____ Exercise data

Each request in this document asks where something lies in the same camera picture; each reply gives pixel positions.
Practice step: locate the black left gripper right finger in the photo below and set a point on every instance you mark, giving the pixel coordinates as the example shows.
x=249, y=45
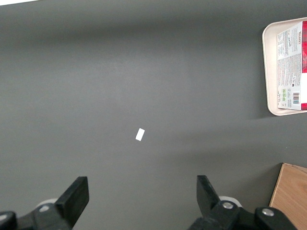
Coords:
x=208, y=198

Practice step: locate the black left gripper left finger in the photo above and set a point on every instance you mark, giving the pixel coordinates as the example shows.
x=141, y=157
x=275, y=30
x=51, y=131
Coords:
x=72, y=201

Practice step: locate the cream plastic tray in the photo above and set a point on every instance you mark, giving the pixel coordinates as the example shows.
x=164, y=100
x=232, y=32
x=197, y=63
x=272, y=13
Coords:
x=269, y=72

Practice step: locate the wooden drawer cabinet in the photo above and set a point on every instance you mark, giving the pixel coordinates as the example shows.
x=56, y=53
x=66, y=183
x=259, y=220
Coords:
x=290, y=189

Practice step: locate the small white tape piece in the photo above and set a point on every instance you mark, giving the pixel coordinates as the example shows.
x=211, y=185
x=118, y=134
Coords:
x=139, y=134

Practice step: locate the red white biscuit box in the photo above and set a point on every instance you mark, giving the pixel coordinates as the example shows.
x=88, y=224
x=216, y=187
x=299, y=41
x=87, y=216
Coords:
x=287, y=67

________
____ Exercise data

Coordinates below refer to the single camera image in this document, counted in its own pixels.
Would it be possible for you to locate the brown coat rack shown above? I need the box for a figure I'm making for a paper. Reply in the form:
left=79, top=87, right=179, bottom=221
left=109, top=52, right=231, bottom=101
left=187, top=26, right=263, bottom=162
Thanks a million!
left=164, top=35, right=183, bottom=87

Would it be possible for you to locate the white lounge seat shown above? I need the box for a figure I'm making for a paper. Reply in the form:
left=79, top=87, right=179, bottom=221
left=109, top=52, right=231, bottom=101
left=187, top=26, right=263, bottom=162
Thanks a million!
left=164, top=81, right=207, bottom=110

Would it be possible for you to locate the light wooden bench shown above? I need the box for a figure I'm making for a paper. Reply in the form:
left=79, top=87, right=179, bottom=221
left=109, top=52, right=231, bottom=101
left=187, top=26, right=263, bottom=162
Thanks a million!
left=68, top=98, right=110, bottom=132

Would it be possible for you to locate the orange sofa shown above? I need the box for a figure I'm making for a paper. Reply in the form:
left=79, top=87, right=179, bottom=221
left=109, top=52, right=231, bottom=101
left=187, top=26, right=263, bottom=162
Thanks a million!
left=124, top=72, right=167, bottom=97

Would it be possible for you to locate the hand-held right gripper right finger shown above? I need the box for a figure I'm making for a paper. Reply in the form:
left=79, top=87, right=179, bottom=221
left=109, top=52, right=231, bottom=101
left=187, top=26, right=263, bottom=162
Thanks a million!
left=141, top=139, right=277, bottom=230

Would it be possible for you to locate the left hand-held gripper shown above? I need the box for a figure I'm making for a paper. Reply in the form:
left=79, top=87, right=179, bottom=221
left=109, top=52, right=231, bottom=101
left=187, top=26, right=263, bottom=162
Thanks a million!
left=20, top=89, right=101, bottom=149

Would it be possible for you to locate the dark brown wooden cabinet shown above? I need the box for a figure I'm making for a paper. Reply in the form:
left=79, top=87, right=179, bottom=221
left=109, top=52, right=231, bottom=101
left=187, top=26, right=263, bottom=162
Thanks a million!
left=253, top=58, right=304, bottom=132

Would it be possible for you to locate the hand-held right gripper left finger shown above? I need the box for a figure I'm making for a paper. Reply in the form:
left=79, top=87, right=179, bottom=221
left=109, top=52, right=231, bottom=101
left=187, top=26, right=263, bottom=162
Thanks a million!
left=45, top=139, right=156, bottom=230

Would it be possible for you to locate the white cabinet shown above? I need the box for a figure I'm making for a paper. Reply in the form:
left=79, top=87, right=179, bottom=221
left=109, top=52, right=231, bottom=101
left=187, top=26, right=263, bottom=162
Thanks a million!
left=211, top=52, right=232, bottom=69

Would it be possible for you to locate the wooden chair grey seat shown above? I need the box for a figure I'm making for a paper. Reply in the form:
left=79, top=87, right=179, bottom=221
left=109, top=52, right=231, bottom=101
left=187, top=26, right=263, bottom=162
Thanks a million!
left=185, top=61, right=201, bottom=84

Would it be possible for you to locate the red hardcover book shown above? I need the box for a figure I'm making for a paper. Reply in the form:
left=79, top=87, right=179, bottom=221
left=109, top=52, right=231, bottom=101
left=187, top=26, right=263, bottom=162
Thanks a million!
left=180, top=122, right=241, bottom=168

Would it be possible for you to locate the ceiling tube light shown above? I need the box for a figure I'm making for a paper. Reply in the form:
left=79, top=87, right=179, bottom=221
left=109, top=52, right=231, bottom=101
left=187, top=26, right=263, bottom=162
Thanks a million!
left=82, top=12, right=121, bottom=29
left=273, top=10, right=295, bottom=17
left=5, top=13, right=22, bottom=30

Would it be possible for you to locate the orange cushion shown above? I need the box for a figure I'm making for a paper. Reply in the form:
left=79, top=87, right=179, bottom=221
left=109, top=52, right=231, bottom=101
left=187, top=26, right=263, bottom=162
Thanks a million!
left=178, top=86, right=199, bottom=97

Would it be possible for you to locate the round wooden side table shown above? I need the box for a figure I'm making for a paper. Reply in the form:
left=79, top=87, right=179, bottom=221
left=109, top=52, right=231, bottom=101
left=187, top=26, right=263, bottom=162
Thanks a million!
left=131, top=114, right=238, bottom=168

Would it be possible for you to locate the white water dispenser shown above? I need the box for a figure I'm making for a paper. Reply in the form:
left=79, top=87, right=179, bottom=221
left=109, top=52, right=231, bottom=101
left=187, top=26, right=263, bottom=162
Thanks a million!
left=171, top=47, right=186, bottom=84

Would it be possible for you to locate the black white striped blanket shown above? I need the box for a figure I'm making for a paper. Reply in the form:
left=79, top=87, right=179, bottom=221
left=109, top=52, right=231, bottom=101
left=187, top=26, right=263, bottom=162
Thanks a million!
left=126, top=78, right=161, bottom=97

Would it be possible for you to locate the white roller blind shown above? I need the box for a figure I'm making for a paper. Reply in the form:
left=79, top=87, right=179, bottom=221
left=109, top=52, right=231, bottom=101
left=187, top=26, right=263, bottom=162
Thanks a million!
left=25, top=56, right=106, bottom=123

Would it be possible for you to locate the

________

* **Directions**: Search the listing for the word "point". Copy every line in which it occurs.

* **Answer space**:
Practice step: locate the black left gripper right finger in the photo below and set a point on every instance you mark, giving the pixel coordinates as the example shows.
Practice step: locate the black left gripper left finger in the photo above and set a point on every instance you mark, giving the pixel coordinates as the example shows.
Practice step: locate the cream plastic tray in the photo above and set a point on every instance you mark, giving the pixel coordinates as the example shows.
Practice step: locate the wooden drawer cabinet in the photo above and set a point on every instance you mark, giving the pixel coordinates as the example shows.
Practice step: locate the small white tape piece in the photo above and set a point on every instance you mark, giving the pixel coordinates as the example shows.
Practice step: locate the red white biscuit box in the photo above and set a point on every instance you mark, giving the pixel coordinates as the example shows.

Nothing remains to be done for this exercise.